The issuer at OIDC_ISSUER_URL must expose:
| Endpoint | Used for |
|---|---|
authorization_endpoint |
Browser OAuth BFF |
token_endpoint |
Code exchange, ROPC, refresh |
jwks_uri |
Bearer JWT validation |
userinfo_endpoint |
GET /user/profile in external mode |
revocation_endpoint |
Optional; best-effort logout |
Example client: pot-controller
| Setting | Value |
|---|---|
| Client authentication | On |
| Standard flow | On |
| Direct access grants | On (if CLI login is required) |
| PKCE Method | S256 |
| Valid redirect URIs | {CONTROLLER_PUBLIC_URL}/api/v3/user/oauth/callback |
| Web origins | {CONSOLE_URL} |
| Client scopes | openid, profile, email, roles (default); groups, offline_access (optional) |
- Browser: enforced by the IdP during authorize (for example Keycloak required action
UPDATE_PASSWORD) - CLI: IdP password-grant policy applies
- Controller does not run embedded interaction UI in external mode
- Viewer Sign in → IdP login page (no
invalid_scopeor PKCE errors) - Callback →
{CONSOLE_URL}/login#accessToken=...&refreshToken=... GET /api/v3/user/profilewithAuthorization: Bearer <accessToken>→ 200
curl -sS -X POST '{CONTROLLER_PUBLIC_URL}/api/v3/user/login' \
-H 'Content-Type: application/json' \
-d '{"email":"<user>","password":"<pass>","totp":""}'Expect { "accessToken", "refreshToken" } (IdP tokens).

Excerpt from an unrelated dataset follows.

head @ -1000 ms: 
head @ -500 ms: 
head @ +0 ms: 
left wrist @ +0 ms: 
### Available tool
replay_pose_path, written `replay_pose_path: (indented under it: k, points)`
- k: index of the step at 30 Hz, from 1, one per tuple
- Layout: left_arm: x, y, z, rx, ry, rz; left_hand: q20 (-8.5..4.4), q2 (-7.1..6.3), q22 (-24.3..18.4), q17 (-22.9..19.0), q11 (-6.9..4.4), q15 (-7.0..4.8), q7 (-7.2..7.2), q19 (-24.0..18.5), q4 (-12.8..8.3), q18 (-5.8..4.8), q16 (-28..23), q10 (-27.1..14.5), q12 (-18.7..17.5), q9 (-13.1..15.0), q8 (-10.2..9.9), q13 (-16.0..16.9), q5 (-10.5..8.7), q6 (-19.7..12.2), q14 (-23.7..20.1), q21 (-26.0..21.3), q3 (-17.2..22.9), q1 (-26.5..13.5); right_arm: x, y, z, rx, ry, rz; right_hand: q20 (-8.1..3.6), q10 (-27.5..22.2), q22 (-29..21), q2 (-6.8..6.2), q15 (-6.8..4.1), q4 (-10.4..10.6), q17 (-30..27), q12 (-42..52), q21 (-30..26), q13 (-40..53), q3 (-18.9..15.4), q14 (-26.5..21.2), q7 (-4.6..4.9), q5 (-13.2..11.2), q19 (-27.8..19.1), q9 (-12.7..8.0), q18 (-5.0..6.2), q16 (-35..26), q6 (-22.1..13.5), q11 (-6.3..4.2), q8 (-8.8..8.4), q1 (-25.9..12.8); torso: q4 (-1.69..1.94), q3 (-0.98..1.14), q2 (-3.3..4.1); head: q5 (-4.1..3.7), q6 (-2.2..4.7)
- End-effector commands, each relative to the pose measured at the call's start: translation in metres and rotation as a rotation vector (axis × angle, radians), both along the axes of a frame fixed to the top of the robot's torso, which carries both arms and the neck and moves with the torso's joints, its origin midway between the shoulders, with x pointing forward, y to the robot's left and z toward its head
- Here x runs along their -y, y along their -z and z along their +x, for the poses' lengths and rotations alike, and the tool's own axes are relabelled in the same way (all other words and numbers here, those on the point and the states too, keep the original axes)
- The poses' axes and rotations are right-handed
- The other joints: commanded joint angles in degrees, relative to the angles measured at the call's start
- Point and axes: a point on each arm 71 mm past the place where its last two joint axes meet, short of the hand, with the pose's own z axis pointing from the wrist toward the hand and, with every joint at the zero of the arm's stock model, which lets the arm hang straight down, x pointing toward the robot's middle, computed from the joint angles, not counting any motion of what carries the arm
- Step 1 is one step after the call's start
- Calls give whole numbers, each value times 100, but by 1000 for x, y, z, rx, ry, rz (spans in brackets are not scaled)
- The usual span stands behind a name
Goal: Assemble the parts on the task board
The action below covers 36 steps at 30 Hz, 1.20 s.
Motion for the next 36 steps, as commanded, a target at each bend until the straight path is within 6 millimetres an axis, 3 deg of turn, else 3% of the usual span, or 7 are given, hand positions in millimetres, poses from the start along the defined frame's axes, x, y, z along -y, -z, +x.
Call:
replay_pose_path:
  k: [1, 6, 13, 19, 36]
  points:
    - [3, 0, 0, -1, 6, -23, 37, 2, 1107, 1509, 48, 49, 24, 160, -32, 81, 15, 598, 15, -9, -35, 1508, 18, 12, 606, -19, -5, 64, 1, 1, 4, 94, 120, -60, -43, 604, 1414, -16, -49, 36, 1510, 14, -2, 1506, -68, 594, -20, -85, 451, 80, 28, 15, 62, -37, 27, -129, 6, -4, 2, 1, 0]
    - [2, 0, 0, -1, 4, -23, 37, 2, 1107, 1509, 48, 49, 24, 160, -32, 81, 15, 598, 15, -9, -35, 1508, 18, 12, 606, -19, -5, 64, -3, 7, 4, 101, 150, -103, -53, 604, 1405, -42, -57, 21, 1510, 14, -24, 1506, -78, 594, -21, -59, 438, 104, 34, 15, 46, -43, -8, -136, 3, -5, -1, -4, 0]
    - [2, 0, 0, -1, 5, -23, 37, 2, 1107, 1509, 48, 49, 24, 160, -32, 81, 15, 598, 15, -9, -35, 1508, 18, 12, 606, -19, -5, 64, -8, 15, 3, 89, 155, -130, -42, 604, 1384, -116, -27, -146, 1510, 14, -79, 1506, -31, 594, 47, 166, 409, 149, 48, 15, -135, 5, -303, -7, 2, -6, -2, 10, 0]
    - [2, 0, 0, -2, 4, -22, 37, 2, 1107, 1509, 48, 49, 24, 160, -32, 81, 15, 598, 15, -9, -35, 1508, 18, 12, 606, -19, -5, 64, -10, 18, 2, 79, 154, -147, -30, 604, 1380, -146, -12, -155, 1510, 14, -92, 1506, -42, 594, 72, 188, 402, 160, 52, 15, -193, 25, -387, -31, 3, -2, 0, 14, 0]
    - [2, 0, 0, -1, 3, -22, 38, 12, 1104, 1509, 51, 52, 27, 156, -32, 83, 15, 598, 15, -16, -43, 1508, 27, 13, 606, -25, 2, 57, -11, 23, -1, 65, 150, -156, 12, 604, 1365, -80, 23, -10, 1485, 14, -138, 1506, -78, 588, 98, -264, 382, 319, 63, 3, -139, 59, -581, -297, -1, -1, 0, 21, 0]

curl -sS -X POST '{CONTROLLER_PUBLIC_URL}/api/v3/user/refresh' \
-H 'Content-Type: application/json' \
-d '{"refreshToken":"<refresh>"}'| Error | Likely cause |
|---|---|
invalid_scope |
Missing groups or offline_access on the client; wrong scope name (group vs groups) |
Missing parameter: code_challenge_method |
PKCE required on IdP but not sent by Controller (upgrade Controller) |
redirect_uri mismatch |
Callback URL not registered exactly |
Login works, no refreshToken in browser hash |
offline_access not requested or not assigned on the IdP client |
| 403 on API routes | Token valid but RBAC groups/roles not mapped; check client roles or groups claim |
See docs/swagger.yaml for /user/oauth/authorize, /user/oauth/callback, /user/login, /user/refresh, and /user/profile.